- This is the first “triple-dip” La Niña of the century.
- This La Niña started in September 2020.
- La Niña and El Niño are Spanish terms.
La Niña just doesn’t want to go away.
Meteorologists say that for the third year in a row, La Niña will persist all winter in the Northern Hemisphere. This is the first “triple dip” La Niña of the century, according to a recent update from the United Nations World Meteorological Organization.
This La Niña started in September 2020.
The La Niña climate pattern is a natural cycle marked by cooler than average ocean waters in the central Pacific Ocean. It is one of the major weather factors in the United States and around the world, especially in late fall, winter, and early spring.
It’s the opposite of the better known El Niño, which occurs when the water in the Pacific Ocean is warmer than average. Although this is the first “triple dip” La Niña this century, it’s not unprecedented for the pattern to last more than nine months to a year, which is typical for a La Niña, according to ABC. News.
What does La Niña mean for winter in the United States?
A typical La Niña winter in the United States brings cold and snow to the northwest and unusually dry conditions to much of the southern United States, according to NOAA’s Climate Prediction Center. The Southeast and Mid-Atlantic also tend to experience above-average temperatures during a La Niña winter.
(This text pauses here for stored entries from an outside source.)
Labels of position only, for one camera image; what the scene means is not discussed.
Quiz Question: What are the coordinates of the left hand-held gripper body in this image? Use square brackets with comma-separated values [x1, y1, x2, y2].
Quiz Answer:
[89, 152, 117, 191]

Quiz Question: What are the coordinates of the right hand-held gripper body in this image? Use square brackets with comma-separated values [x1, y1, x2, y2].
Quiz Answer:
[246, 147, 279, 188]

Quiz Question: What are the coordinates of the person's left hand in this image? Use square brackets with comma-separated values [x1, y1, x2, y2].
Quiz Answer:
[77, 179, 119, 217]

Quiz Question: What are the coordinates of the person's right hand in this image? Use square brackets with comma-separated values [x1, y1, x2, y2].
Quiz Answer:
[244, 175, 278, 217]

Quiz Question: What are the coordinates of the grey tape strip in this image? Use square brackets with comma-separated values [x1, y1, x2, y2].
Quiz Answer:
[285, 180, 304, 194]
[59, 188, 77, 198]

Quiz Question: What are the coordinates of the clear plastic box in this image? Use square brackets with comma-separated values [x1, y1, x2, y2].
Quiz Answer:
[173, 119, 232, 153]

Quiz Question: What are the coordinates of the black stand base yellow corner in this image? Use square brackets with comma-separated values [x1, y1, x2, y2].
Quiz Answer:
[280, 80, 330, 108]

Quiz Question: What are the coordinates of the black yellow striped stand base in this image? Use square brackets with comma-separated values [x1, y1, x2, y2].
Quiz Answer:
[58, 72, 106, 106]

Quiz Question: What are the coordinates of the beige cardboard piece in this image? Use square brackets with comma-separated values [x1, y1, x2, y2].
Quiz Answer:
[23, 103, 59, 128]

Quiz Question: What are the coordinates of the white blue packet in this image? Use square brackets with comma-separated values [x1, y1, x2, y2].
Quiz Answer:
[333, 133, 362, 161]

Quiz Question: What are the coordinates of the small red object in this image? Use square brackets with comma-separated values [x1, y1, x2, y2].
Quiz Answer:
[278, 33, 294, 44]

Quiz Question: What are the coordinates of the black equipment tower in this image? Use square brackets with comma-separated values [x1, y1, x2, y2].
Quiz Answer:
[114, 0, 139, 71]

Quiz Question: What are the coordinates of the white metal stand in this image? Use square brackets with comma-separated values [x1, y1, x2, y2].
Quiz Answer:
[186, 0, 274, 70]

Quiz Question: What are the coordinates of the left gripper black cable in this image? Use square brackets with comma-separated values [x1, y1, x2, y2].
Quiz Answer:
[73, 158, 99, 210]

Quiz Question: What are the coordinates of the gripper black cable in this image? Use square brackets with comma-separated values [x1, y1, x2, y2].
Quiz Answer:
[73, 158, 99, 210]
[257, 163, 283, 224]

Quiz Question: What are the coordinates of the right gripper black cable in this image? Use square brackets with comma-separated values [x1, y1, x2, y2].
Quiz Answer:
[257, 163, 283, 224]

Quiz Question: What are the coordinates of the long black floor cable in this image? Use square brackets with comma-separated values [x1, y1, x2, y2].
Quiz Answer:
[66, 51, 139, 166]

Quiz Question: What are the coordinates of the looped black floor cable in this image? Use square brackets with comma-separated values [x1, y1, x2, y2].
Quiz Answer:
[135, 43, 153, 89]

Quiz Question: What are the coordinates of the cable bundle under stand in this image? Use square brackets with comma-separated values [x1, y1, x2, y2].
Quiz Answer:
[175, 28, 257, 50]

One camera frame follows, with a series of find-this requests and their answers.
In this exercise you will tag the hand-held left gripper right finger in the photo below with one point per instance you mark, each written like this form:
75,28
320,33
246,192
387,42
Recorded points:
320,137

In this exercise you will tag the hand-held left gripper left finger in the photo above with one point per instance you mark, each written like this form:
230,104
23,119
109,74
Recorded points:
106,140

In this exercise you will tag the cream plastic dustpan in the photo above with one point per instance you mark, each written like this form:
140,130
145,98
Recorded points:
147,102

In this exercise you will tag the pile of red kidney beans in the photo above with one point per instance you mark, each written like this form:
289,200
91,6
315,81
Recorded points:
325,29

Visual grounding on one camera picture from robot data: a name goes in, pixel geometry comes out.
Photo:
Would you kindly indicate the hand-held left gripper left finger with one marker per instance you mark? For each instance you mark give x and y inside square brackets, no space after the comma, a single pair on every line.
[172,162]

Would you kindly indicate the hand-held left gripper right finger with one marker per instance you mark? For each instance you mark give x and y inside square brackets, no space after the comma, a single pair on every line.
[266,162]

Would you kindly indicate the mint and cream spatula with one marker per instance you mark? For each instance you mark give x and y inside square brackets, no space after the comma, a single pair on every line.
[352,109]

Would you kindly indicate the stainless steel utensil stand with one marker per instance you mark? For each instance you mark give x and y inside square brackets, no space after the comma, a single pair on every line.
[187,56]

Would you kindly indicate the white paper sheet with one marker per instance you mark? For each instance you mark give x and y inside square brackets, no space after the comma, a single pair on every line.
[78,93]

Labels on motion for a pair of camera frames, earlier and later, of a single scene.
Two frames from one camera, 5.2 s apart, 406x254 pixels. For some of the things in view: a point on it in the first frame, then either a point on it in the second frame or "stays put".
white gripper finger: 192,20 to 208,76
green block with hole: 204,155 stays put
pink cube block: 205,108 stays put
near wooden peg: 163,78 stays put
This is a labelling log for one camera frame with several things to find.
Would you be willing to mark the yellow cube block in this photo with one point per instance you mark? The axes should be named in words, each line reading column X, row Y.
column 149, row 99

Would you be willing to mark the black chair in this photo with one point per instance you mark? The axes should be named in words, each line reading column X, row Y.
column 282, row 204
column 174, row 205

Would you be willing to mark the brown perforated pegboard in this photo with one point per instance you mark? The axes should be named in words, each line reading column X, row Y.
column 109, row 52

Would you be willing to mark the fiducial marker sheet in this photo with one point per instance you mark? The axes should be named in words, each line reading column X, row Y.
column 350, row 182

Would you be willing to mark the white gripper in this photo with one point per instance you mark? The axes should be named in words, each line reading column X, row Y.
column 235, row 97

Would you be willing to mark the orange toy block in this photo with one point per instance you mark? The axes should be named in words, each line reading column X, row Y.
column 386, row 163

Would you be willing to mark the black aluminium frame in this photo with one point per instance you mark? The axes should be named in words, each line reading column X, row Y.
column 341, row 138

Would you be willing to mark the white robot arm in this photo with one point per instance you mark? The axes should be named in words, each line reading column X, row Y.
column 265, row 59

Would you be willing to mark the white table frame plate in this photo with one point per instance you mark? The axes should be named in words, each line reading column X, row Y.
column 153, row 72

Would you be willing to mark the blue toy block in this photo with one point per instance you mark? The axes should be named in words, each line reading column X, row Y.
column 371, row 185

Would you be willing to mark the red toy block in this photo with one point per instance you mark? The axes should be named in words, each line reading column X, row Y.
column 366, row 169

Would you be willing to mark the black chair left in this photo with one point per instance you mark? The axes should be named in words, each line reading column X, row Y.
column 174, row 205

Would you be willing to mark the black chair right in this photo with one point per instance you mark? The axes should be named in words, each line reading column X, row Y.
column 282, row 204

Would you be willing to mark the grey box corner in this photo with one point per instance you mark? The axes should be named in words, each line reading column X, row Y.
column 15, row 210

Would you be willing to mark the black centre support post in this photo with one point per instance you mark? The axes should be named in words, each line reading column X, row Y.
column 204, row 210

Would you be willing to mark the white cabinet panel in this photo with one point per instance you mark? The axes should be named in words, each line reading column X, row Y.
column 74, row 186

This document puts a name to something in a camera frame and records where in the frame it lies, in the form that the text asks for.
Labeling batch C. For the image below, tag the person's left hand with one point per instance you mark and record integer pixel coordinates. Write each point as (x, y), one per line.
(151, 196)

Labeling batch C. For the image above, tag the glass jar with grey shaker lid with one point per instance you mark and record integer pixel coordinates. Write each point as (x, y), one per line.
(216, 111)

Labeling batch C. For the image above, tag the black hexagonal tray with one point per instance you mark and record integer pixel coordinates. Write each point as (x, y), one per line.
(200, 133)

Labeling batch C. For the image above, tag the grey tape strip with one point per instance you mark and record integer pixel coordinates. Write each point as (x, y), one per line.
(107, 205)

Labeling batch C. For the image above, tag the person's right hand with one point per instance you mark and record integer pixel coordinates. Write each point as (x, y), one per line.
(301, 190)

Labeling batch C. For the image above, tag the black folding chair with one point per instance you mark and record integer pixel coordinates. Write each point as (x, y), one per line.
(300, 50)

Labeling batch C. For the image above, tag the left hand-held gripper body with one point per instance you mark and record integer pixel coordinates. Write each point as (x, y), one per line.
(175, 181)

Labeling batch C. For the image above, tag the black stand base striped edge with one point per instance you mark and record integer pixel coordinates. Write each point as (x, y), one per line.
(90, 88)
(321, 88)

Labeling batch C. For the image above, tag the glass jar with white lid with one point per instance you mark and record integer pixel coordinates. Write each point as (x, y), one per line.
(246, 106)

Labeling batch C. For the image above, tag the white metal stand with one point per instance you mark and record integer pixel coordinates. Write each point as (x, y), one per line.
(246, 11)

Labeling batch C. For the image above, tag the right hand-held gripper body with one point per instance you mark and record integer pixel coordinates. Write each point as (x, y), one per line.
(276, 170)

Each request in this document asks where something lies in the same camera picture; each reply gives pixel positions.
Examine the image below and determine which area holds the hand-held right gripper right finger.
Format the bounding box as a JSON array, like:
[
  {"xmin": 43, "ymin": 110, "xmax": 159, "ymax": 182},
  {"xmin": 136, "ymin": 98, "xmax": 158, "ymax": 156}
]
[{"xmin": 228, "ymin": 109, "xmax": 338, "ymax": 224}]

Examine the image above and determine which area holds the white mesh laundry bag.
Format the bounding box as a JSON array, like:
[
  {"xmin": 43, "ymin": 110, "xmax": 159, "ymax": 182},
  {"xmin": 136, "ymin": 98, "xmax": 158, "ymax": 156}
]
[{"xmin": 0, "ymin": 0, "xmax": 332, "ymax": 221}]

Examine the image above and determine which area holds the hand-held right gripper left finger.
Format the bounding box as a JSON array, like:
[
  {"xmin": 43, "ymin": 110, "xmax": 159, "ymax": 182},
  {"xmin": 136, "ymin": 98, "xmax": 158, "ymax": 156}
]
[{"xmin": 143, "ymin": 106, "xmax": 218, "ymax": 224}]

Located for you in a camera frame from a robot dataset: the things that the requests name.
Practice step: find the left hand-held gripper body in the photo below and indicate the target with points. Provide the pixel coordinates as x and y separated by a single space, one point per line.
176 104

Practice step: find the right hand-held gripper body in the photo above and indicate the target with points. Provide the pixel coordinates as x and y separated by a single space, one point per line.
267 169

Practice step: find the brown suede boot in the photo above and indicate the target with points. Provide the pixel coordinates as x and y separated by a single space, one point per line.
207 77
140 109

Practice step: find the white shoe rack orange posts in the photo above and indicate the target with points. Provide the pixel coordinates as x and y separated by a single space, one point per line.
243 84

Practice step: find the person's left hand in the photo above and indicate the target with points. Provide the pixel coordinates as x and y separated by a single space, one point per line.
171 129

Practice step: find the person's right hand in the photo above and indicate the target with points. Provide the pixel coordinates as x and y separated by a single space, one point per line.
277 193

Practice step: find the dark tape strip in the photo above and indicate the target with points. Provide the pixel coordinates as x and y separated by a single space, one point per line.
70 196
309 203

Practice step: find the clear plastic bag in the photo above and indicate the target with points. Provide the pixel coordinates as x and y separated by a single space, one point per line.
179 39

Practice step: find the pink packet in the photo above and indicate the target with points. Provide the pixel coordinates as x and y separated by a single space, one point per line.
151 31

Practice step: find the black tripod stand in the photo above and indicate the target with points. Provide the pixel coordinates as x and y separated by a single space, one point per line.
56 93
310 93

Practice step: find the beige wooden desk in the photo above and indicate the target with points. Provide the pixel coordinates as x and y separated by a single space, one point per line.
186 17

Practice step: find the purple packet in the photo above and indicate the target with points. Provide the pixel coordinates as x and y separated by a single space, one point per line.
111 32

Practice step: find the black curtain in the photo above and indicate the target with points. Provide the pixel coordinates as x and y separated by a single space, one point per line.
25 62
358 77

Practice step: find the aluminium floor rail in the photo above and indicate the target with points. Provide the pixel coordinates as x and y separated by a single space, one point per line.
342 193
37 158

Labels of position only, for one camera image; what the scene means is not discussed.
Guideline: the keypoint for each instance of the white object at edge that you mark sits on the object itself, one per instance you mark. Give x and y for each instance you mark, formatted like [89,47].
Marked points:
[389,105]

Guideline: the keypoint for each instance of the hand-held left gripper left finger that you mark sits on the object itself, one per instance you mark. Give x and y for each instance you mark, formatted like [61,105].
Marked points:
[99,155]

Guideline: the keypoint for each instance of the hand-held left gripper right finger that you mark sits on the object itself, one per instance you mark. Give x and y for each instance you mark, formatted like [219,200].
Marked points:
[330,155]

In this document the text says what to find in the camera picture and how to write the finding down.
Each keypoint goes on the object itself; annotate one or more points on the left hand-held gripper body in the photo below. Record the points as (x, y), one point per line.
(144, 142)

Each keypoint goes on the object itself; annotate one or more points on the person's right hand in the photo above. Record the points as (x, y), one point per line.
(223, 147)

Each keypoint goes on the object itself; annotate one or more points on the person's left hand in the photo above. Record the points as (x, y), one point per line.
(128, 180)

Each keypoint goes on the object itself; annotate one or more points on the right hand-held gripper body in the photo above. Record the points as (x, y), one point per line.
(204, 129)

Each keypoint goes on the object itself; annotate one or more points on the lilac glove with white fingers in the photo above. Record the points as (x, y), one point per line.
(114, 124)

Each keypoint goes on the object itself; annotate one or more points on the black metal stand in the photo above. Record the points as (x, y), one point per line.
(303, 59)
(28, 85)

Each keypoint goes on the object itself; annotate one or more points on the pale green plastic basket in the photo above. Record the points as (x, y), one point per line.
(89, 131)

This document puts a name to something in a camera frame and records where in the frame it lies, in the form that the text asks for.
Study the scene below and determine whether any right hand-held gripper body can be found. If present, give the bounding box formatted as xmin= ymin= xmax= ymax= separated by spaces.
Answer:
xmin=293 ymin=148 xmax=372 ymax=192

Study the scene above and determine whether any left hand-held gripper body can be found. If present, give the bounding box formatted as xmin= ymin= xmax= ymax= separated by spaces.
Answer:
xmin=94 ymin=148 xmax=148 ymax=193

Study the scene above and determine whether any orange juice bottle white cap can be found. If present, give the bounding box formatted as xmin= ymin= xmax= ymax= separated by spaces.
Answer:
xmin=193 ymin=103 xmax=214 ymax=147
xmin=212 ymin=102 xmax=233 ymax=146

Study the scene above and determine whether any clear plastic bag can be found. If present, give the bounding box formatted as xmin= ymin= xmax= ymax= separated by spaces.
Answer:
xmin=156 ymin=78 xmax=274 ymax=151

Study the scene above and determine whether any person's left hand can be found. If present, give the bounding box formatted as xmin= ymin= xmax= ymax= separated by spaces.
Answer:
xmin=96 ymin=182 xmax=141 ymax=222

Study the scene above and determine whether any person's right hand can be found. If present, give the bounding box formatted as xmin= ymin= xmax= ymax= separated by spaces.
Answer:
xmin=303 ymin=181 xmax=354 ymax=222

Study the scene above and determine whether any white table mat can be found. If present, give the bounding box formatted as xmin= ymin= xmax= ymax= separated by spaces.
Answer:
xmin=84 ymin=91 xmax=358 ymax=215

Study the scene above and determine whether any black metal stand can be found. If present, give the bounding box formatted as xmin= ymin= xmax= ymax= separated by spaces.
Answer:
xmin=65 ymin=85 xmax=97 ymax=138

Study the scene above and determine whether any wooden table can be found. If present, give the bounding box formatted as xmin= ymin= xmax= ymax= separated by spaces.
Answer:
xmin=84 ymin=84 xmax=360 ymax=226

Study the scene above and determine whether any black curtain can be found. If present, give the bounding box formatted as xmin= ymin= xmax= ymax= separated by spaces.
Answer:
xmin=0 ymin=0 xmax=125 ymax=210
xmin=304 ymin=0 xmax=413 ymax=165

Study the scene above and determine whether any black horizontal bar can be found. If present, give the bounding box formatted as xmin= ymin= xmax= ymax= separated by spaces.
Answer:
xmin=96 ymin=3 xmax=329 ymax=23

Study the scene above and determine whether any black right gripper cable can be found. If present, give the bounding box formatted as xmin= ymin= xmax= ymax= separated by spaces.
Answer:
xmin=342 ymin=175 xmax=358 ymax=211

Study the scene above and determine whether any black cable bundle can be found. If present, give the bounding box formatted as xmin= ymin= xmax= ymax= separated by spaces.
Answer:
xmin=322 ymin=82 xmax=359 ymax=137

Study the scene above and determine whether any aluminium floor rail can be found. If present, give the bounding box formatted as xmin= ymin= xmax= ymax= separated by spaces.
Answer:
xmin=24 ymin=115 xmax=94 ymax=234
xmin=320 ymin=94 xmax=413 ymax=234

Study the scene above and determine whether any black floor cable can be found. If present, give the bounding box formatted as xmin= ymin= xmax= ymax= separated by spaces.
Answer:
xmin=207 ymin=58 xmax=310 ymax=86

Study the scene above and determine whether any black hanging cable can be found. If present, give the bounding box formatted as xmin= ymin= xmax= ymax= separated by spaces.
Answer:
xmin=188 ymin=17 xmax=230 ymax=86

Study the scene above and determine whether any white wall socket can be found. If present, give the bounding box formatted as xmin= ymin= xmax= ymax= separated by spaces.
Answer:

Meanwhile, New England and the Upper Midwest down to New York tend to see colder than average temperatures, the Weather Channel said.
Climate change also plays a role
However, the WMO said all natural climate events now occur against the backdrop of human-induced climate change, which is increasing global temperatures, exacerbating extreme weather and climate, and impacting seasonal rainfall and temperature models.
“It is exceptional to have three consecutive years with a La Niña event,” WMO Secretary-General Petteri Taalas said in a press release. long-term warming trend,” he added.
Where does the term La Niña come from?
La Niña and El Niño are Spanish terms: La Niña means “little girl”, while El Niño means “little boy” or “child of Christ”. South American fishermen first noticed periods of unusually warm water in the Pacific Ocean in the 1600s, the National Oceanic and Atmospheric Administration said. The full name they used was “El Niño de Navidad” because El Niño usually peaks around December.
The entire natural climate cycle is officially known to climatologists as the El Niño – Southern Oscillation (ENSO), a see-saw dance of warmer and cooler seawater in the central ocean. Peaceful.
During La Niña events, trade winds are even stronger than usual, pushing more warm water toward Asia, NOAA said. Off the west coast of the Americas, upwellings are increasing, bringing cold, nutrient-rich water to the surface.